> **WHAT TO DO**
Below are some records. Say how many of their lines include the string "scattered", giving only the number.

> **INFORMATION SHOWN**
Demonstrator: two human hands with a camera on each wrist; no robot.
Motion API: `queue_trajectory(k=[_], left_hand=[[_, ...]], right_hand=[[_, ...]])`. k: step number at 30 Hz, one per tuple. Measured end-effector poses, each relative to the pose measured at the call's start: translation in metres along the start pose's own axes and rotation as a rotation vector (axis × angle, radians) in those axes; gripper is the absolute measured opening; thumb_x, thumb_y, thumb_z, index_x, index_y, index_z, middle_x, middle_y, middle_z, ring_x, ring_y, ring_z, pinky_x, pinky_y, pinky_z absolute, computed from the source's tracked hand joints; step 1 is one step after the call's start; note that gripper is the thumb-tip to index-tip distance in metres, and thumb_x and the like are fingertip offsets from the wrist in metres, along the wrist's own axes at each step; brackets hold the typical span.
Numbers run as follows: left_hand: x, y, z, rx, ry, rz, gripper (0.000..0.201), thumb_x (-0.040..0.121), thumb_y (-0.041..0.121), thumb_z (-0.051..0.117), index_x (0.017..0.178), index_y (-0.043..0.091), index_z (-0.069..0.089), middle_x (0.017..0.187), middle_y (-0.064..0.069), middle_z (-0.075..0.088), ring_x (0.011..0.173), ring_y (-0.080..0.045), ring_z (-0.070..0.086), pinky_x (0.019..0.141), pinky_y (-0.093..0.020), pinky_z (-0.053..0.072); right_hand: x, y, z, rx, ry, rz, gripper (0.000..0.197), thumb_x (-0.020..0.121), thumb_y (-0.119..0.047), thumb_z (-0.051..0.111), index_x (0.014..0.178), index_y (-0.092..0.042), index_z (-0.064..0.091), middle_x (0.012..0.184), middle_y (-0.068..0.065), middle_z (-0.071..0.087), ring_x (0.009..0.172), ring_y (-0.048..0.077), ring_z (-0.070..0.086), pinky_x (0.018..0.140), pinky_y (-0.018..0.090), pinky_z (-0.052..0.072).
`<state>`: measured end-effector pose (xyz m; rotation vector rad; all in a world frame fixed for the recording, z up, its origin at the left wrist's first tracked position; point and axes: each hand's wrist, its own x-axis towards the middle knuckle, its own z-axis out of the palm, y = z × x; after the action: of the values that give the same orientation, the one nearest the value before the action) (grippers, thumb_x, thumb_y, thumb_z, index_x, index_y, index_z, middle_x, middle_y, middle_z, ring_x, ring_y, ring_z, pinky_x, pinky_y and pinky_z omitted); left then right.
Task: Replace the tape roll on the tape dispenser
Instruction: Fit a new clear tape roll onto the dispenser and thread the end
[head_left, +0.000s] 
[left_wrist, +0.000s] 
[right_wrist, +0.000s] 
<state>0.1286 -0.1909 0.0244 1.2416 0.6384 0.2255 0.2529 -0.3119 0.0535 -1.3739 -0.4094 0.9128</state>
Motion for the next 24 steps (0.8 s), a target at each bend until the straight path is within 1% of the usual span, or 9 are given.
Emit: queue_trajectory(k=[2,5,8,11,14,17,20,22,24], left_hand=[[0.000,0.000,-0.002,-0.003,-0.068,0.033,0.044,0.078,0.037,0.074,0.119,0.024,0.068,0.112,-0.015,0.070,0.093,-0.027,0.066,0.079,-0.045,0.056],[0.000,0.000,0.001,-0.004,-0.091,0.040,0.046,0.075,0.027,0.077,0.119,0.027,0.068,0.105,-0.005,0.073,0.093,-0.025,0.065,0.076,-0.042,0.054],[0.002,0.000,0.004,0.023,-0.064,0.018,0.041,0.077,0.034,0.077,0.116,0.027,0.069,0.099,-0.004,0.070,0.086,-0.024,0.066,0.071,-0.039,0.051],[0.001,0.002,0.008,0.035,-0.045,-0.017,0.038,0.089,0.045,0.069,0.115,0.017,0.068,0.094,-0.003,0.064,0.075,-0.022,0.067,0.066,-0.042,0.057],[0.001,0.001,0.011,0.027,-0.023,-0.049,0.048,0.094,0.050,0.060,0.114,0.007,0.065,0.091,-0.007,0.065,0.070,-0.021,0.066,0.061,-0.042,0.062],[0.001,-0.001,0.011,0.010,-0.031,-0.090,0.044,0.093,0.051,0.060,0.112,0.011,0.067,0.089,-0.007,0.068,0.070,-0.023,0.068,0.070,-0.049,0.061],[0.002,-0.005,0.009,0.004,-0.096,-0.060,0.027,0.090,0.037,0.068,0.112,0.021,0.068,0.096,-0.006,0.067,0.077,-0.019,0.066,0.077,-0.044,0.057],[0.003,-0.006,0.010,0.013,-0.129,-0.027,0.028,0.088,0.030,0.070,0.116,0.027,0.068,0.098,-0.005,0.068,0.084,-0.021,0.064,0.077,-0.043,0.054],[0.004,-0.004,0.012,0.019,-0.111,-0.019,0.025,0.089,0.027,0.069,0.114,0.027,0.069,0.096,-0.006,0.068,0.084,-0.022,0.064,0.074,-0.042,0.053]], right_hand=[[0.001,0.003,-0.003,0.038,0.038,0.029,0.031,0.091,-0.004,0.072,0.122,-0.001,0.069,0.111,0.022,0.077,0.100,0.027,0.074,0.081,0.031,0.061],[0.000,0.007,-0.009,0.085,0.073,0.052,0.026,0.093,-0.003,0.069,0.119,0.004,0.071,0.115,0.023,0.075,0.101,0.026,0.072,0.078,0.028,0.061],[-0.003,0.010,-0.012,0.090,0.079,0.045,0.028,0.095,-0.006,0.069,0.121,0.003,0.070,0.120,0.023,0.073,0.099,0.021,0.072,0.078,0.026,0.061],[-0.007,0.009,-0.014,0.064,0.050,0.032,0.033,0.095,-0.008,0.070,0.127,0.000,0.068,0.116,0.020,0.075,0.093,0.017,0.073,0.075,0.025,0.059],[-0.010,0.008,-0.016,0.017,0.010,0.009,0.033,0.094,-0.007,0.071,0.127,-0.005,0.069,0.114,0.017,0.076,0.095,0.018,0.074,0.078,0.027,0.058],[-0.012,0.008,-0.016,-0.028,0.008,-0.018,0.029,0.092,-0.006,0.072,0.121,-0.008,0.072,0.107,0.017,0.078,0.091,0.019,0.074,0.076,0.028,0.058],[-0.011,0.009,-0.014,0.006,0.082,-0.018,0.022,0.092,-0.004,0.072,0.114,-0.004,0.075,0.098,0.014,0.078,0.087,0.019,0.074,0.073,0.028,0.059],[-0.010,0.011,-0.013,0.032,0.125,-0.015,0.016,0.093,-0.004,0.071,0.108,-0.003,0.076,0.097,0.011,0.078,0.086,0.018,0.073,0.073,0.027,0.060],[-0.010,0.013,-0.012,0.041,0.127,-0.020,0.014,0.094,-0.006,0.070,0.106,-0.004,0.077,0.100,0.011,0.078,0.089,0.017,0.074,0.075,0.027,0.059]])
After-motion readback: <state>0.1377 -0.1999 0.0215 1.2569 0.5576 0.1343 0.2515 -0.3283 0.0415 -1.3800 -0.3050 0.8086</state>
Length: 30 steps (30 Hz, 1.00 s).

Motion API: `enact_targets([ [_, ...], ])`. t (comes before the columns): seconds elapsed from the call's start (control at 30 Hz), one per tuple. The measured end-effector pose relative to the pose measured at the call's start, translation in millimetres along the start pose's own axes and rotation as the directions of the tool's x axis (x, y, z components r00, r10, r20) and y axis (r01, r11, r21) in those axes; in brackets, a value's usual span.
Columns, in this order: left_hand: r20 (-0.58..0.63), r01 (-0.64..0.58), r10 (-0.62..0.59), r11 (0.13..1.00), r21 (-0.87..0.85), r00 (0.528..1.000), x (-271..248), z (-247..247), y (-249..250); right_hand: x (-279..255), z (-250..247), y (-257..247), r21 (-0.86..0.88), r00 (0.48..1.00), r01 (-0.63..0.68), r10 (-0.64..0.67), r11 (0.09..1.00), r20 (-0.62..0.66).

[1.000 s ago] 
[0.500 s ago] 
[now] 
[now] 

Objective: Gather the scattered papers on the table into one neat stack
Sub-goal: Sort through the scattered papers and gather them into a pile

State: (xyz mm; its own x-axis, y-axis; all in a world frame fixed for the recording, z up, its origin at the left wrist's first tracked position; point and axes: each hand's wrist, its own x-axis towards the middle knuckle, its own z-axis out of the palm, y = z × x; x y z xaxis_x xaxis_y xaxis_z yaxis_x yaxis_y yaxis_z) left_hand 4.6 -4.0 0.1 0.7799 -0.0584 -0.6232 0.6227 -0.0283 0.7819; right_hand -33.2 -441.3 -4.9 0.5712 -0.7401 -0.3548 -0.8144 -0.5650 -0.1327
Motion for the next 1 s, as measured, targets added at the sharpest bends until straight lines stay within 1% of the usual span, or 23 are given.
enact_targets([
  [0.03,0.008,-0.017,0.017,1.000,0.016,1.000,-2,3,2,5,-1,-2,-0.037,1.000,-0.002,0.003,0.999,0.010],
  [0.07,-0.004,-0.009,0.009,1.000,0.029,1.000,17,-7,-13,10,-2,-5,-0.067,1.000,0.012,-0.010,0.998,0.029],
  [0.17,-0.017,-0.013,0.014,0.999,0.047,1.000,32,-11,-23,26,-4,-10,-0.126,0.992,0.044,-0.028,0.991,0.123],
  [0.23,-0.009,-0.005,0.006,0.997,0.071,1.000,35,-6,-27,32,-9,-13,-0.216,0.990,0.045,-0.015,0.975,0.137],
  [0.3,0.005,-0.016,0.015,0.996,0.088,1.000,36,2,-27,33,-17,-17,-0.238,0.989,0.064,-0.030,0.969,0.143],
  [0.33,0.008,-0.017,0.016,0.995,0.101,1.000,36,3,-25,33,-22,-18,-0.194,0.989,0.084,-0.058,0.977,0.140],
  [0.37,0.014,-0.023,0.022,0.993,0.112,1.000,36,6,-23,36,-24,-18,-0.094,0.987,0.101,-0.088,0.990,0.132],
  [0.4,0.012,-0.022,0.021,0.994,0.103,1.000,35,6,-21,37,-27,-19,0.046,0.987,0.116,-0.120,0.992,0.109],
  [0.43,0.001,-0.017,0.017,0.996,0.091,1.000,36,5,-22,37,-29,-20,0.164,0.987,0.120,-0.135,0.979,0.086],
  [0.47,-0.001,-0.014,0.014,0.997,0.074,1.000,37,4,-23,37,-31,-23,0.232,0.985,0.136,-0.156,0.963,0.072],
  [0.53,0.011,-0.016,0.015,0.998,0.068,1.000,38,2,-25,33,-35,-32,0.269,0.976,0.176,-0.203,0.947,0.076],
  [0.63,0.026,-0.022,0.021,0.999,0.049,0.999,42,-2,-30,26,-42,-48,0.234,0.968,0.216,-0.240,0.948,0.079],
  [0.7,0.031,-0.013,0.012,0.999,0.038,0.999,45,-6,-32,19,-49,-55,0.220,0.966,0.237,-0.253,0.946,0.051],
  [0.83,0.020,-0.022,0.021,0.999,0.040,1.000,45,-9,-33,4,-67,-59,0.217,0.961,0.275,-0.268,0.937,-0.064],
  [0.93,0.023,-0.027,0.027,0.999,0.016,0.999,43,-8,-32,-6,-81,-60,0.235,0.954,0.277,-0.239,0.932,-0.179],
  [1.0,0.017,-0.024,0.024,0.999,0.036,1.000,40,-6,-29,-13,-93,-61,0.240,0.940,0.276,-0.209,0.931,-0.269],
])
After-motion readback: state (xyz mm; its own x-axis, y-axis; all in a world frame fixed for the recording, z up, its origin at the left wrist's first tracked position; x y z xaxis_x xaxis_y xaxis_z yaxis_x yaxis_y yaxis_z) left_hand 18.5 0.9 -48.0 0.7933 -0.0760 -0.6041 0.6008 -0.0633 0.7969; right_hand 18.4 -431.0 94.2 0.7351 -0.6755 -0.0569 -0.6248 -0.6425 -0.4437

> **EXPECTED ANSWER**
2